What needs to be done: Make an exact copy of all the records that follow, apart from the pictures.

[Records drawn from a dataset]
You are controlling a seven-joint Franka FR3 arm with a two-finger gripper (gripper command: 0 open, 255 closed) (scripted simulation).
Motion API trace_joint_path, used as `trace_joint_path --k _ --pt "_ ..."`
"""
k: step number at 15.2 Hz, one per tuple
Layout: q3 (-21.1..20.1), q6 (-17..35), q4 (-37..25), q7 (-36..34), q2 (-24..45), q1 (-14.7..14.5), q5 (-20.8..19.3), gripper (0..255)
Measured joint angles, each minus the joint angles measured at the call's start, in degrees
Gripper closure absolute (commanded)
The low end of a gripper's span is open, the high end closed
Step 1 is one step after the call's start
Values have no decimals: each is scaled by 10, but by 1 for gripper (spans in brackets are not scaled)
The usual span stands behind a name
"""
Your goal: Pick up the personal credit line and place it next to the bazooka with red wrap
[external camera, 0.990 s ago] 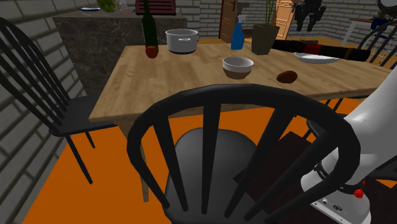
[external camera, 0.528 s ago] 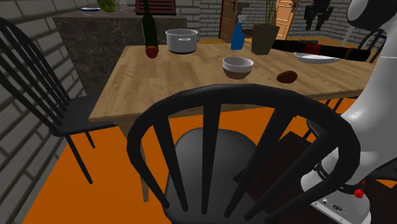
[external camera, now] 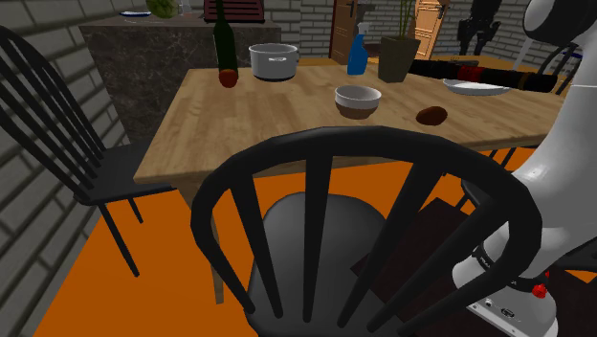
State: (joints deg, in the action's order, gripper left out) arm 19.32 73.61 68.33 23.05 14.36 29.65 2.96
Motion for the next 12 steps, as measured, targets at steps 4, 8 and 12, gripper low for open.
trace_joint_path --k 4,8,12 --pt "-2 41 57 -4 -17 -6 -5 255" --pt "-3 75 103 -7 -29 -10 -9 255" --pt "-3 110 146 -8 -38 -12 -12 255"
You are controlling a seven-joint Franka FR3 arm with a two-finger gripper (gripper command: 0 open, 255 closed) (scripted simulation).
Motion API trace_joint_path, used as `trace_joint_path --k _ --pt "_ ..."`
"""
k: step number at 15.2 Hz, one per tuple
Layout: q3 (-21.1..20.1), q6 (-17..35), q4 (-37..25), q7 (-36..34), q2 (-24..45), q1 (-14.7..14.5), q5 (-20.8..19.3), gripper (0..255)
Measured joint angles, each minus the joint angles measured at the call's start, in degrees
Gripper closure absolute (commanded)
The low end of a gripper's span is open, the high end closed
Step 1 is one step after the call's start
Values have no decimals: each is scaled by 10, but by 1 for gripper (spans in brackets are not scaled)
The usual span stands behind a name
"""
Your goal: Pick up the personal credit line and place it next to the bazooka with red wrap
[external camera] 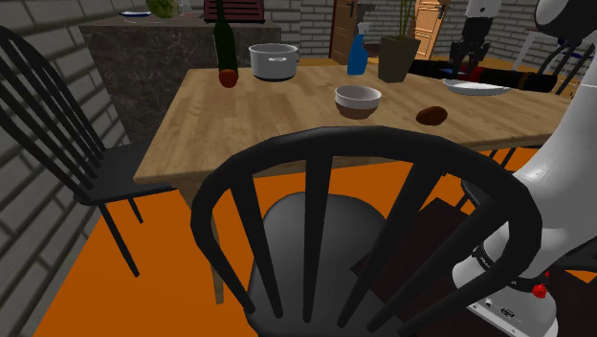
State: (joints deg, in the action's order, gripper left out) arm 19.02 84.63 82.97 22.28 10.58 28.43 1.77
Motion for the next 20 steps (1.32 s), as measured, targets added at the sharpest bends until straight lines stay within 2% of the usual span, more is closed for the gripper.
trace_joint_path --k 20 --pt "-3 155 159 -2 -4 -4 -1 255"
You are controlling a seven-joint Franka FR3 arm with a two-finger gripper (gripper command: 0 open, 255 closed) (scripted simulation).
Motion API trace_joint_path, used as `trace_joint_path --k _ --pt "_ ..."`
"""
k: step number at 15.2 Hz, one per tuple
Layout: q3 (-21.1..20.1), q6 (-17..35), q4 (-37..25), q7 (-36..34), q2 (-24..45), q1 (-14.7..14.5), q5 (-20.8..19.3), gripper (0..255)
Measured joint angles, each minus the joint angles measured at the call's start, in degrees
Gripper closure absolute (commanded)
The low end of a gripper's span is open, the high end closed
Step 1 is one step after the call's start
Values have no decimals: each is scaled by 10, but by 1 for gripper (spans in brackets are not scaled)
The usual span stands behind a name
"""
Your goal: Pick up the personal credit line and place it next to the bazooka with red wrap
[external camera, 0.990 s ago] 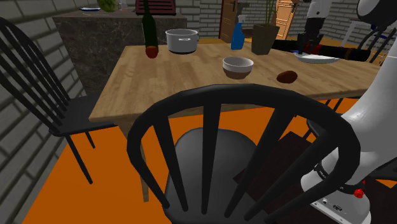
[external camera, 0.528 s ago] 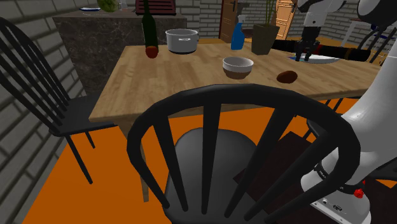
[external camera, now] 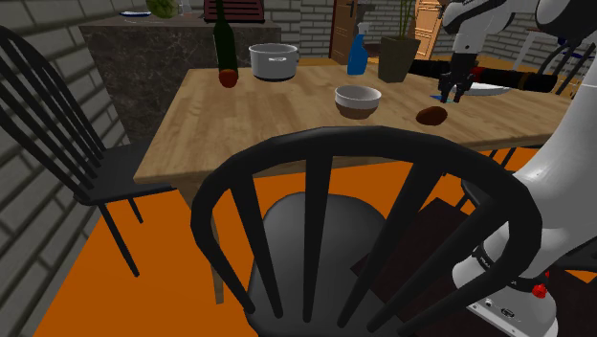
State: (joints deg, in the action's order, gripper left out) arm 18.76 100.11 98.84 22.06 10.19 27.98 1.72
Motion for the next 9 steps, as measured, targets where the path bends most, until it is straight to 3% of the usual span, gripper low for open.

Result of the task:
You are controlling a seven-joint Franka FR3 arm with a two-finger gripper (gripper command: 0 open, 255 closed) (scripted simulation).
Motion API trace_joint_path, used as `trace_joint_path --k _ --pt "_ ..."`
"""
k: step number at 15.2 Hz, one per tuple
Layout: q3 (-21.1..20.1), q6 (-17..35), q4 (-37..25), q7 (-36..34), q2 (-24..45), q1 (-14.7..14.5), q5 (-20.8..19.3), gripper (0..255)
Measured joint angles, each minus the joint angles measured at the call's start, in degrees
Gripper closure absolute (commanded)
The low end of a gripper's span is open, the high end closed
Step 1 is one step after the call's start
Values have no decimals: each is scaled by 10, but by 1 for gripper (spans in brackets are not scaled)
The usual span stands behind a name
"""
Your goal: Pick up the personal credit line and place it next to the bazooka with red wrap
[external camera, 0.990 s ago] 
[external camera, 0.528 s ago] 
[external camera, now] 
State: (joints deg, in the action's order, gripper left out) arm 19.32 73.61 68.33 23.05 14.36 29.65 2.96
Motion for the next 12 steps, as measured, targets at steps 4, 8 and 12, gripper low for open.
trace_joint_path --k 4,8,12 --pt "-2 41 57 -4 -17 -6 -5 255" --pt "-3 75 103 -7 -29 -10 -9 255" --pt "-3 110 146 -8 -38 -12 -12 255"
You are controlling a seven-joint Franka FR3 arm with a two-finger gripper (gripper command: 0 open, 255 closed) (scripted simulation).
Motion API trace_joint_path, used as `trace_joint_path --k _ --pt "_ ..."`
"""
k: step number at 15.2 Hz, one per tuple
Layout: q3 (-21.1..20.1), q6 (-17..35), q4 (-37..25), q7 (-36..34), q2 (-24..45), q1 (-14.7..14.5), q5 (-20.8..19.3), gripper (0..255)
Measured joint angles, each minus the joint angles measured at the call's start, in degrees
Gripper closure absolute (commanded)
The low end of a gripper's span is open, the high end closed
Step 1 is one step after the call's start
Values have no decimals: each is scaled by 10, but by 1 for gripper (spans in brackets are not scaled)
The usual span stands behind a name
"""
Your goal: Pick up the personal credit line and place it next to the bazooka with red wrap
[external camera] 
State: (joints deg, in the action's order, gripper left out) arm 19.02 84.63 82.97 22.28 10.58 28.43 1.77
Motion for the next 20 steps (1.32 s), as measured, targets added at the sharpest bends until straight lines stay within 2% of the usual span, more is closed for the gripper.
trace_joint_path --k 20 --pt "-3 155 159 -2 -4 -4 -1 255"
You are controlling a seven-joint Franka FR3 arm with a two-finger gripper (gripper command: 0 open, 255 closed) (scripted simulation).
Motion API trace_joint_path, used as `trace_joint_path --k _ --pt "_ ..."`
"""
k: step number at 15.2 Hz, one per tuple
Layout: q3 (-21.1..20.1), q6 (-17..35), q4 (-37..25), q7 (-36..34), q2 (-24..45), q1 (-14.7..14.5), q5 (-20.8..19.3), gripper (0..255)
Measured joint angles, each minus the joint angles measured at the call's start, in degrees
Gripper closure absolute (commanded)
The low end of a gripper's span is open, the high end closed
Step 1 is one step after the call's start
Values have no decimals: each is scaled by 10, but by 1 for gripper (spans in brackets are not scaled)
The usual span stands behind a name
"""
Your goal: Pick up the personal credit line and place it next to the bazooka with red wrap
[external camera, 0.990 s ago] 
[external camera, 0.528 s ago] 
[external camera, now] 
State: (joints deg, in the action's order, gripper left out) arm 18.76 100.11 98.84 22.06 10.19 27.98 1.72
Motion for the next 9 steps, as measured, targets where the path bends most, until it is straight to 3% of the usual span, gripper low for open.

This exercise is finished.